Ender était un destructeur, mais ce qu'il a détruit était une illusion, et l'illusion devait mourir... la vérité sur nous-mêmes. D'une manière ou d'une autre, cet homme ancien est capable de voir la vérité et cela ne l'aveugle pas et ne le rend pas fou. Je dois écouter cette voix et laisser son pouvoir venir à moi pour que moi aussi je puisse regarder la lumière et ne pas mourir.
(Ender was a destroyer, but what he destroyed was illusion, and the illusion had to die...the truth about ourselves. Somehow this ancient man is able to see the truth and it doesn't blind his eyes or drive him mad. I must listen to this voice and let its power come to me so I, too, can stare at the light and not die.)

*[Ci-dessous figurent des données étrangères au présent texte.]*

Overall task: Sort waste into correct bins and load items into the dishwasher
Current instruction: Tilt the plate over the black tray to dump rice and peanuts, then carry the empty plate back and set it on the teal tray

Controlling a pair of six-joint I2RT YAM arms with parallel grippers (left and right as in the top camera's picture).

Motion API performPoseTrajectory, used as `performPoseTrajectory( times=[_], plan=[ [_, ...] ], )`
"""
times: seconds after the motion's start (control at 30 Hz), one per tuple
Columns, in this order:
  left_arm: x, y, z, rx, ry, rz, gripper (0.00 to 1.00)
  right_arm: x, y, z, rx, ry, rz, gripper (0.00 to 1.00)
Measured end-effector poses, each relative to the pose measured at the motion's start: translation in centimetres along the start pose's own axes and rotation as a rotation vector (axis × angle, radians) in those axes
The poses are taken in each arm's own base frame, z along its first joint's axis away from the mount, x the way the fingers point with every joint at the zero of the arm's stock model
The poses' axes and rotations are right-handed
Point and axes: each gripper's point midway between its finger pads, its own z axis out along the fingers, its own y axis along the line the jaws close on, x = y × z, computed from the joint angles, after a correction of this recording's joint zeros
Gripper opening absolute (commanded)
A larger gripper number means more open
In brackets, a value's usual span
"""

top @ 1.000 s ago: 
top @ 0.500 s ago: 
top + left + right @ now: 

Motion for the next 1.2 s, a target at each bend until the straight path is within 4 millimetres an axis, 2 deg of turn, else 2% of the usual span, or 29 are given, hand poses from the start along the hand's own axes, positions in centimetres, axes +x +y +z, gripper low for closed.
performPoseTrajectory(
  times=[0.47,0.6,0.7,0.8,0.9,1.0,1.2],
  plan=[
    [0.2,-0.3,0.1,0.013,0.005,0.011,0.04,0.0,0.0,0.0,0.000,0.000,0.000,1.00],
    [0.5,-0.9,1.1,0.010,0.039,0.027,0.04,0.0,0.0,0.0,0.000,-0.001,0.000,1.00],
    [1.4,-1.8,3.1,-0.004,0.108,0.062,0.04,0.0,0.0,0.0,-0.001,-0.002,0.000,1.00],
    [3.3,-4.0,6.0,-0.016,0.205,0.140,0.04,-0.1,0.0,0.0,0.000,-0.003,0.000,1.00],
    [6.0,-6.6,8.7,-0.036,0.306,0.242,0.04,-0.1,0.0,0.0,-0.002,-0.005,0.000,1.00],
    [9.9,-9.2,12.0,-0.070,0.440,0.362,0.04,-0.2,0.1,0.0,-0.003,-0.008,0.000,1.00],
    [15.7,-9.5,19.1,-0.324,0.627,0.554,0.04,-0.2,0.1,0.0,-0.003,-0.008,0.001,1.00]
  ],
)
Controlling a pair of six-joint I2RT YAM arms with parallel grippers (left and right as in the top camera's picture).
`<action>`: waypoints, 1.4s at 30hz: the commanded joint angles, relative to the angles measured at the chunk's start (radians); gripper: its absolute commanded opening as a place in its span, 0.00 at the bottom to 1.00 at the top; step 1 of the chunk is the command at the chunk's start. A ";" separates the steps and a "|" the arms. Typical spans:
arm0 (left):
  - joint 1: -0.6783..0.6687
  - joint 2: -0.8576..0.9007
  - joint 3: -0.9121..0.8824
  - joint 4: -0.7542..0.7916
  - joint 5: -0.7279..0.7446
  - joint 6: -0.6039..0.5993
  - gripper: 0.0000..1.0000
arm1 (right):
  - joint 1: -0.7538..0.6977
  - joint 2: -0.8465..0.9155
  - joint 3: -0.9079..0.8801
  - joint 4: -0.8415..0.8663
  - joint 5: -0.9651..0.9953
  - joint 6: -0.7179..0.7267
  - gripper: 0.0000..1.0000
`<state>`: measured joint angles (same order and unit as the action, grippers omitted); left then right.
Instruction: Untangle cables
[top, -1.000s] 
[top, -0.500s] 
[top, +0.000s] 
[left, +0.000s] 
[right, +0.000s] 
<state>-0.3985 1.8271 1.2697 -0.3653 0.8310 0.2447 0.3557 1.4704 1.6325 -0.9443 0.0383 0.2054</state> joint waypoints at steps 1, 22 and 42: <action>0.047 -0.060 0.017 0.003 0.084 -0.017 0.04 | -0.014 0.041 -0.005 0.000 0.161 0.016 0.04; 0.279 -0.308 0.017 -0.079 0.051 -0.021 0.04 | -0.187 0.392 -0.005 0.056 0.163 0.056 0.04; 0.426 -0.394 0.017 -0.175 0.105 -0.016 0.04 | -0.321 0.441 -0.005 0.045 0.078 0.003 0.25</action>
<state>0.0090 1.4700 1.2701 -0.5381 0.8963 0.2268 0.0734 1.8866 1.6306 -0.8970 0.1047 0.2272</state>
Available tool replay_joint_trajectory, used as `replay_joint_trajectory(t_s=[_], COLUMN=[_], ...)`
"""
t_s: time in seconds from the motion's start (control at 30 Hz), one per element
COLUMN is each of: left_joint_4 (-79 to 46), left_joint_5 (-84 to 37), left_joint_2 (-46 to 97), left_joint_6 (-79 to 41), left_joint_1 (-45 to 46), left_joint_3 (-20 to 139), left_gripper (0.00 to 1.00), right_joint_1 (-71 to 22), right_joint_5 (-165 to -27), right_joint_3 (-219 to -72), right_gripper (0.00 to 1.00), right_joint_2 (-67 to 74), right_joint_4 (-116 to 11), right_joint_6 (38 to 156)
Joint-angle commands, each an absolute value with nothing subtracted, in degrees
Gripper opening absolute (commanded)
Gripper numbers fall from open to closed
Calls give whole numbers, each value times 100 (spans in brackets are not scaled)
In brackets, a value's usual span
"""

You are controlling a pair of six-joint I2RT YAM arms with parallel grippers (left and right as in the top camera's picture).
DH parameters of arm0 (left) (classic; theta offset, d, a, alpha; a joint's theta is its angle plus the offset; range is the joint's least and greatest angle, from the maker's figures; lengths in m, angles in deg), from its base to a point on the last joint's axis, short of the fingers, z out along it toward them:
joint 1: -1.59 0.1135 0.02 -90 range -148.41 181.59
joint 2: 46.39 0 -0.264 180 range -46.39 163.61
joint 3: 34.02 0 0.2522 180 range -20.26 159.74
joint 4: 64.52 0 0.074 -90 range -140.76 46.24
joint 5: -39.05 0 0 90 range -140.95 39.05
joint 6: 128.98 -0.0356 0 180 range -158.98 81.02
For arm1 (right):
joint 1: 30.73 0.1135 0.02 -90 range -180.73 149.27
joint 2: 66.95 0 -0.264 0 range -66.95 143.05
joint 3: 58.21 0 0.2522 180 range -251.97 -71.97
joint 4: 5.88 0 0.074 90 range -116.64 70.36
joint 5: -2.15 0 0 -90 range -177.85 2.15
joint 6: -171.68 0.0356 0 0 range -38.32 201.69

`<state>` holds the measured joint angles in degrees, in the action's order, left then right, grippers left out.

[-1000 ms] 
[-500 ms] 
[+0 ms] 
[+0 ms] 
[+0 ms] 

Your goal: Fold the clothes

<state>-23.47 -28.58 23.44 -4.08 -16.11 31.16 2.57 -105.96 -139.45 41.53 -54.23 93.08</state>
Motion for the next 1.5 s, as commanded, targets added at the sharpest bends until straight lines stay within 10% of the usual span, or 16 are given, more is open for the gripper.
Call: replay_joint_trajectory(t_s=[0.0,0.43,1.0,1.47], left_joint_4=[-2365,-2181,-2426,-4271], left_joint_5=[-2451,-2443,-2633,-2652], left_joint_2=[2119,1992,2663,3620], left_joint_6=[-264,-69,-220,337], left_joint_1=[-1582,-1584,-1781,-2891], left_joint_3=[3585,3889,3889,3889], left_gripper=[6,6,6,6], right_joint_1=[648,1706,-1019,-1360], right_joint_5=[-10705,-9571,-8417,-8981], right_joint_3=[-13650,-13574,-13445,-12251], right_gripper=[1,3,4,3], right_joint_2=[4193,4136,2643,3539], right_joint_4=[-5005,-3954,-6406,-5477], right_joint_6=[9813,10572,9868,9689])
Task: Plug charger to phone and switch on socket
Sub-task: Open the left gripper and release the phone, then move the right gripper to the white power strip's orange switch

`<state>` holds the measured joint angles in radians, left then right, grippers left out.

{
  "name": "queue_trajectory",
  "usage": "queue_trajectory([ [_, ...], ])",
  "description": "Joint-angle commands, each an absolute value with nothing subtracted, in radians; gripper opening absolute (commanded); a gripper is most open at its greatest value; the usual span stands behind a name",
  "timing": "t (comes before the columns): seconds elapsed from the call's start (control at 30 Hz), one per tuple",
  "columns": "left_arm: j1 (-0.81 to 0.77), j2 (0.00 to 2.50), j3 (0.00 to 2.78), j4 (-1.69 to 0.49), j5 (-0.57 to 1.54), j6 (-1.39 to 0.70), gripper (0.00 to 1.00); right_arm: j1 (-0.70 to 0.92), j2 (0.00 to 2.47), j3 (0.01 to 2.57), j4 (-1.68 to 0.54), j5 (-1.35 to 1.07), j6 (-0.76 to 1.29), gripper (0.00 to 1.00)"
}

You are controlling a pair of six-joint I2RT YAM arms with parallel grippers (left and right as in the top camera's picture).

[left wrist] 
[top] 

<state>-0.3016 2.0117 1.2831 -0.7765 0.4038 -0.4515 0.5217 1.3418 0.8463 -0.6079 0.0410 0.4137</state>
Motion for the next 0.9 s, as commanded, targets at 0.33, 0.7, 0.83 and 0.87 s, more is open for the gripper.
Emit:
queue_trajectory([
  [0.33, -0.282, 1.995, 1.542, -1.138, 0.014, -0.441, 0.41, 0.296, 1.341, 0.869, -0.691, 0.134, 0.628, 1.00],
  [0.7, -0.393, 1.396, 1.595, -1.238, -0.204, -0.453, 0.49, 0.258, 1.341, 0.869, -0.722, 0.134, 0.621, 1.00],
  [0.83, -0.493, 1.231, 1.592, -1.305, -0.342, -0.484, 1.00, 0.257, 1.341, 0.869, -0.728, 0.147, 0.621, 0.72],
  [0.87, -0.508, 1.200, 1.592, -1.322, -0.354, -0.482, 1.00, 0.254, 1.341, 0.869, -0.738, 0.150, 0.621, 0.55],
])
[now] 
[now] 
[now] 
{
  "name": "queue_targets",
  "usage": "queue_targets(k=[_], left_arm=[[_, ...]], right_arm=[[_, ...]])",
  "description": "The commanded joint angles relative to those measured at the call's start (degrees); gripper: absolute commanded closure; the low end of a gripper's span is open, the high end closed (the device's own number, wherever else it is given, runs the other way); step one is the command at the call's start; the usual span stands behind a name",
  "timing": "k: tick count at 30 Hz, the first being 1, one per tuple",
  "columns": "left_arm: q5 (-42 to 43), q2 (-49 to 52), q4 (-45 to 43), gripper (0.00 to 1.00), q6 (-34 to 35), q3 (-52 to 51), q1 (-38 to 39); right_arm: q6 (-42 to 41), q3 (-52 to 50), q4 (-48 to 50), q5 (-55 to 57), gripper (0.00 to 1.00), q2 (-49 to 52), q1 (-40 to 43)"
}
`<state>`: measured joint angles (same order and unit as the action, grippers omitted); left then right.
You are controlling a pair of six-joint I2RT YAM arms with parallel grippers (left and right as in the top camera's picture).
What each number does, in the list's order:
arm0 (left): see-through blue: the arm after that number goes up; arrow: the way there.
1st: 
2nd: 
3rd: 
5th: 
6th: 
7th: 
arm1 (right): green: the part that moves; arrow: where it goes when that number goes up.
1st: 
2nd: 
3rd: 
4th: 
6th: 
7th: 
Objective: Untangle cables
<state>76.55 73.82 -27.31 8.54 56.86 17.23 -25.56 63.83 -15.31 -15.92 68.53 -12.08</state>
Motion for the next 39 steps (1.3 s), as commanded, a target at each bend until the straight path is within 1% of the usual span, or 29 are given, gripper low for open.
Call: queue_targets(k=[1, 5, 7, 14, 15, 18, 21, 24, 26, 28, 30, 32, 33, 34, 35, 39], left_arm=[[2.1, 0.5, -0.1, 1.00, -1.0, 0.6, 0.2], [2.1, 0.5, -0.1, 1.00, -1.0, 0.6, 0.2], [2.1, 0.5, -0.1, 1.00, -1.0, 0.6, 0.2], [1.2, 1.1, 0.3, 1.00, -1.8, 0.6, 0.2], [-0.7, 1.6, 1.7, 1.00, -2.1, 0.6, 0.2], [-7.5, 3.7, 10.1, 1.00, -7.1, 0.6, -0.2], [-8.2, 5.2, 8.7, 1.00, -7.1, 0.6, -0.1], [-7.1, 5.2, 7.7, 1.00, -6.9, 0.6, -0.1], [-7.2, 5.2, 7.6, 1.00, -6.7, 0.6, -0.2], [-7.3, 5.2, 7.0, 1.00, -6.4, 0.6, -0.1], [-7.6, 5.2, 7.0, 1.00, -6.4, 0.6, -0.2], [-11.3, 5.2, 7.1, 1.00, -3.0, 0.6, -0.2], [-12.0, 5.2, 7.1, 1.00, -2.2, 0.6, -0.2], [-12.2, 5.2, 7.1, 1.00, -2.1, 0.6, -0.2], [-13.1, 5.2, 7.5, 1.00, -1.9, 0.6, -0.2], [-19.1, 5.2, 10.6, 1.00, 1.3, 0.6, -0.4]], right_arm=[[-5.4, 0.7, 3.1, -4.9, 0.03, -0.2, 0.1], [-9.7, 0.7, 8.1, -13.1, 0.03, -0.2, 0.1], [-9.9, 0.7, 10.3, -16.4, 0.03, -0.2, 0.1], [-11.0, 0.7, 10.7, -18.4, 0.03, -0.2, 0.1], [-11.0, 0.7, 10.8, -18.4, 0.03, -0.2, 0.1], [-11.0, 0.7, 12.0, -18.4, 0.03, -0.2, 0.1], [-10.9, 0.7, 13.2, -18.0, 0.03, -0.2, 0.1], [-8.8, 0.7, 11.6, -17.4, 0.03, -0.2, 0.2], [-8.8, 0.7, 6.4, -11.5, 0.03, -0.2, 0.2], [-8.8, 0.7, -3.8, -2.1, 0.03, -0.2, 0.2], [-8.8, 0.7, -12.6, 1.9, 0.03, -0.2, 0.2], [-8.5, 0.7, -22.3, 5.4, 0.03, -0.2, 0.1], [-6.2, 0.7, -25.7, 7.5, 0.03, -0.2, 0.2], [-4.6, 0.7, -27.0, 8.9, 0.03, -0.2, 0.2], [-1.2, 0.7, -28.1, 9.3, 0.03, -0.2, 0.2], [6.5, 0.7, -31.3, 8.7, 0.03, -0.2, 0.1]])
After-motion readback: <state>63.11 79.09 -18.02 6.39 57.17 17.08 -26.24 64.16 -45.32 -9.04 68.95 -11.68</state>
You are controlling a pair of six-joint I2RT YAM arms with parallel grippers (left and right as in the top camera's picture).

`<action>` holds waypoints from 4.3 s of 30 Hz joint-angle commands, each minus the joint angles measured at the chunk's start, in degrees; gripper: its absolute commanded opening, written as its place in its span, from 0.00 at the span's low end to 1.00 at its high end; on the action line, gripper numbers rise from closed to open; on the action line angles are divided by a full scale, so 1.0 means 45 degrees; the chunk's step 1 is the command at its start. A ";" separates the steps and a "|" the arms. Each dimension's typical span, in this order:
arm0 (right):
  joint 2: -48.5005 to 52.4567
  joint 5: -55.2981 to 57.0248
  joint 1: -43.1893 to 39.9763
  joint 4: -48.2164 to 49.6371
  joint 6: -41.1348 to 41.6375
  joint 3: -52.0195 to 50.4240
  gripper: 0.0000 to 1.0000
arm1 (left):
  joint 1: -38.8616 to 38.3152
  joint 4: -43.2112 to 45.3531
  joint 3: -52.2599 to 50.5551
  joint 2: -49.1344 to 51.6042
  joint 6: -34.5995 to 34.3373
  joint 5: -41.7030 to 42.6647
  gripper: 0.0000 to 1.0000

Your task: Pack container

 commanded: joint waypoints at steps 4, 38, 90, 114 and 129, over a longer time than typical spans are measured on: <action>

Dans « Speaker for the Dead » d'Orson Scott Card, le récit plonge dans les complexités de la vérité et de l'illusion. Le protagoniste, Ender, est dépeint comme une force de destruction, mais ce qu’il démantèle véritablement, ce sont les mensonges qui masquent la nature humaine. Cet acte de destruction n’est pas malveillant mais plutôt une étape nécessaire vers la compréhension et la confrontation à nos réalités et à notre existence. Le voyage d'Ender souligne l'importance de reconnaître nos vérités intérieures, aussi inconfortables soient-elles.
La citation met en évidence une prise de conscience profonde de la nécessité de confronter la vérité. Cela suggère que, contrairement à beaucoup de ceux qui pourraient être submergés par le poids de la vérité, cet homme ancien, qui représente peut-être la sagesse, peut l’adopter sans perdre la raison. L’orateur exprime le désir de se connecter à cette voix de clarté, reconnaissant sa force et son orientation. Ce faisant, il espère acquérir la capacité d’affronter et d’accepter la lumière de la vérité sans succomber à ses dangers potentiels, s’engageant ainsi sur la voie de l’illumination.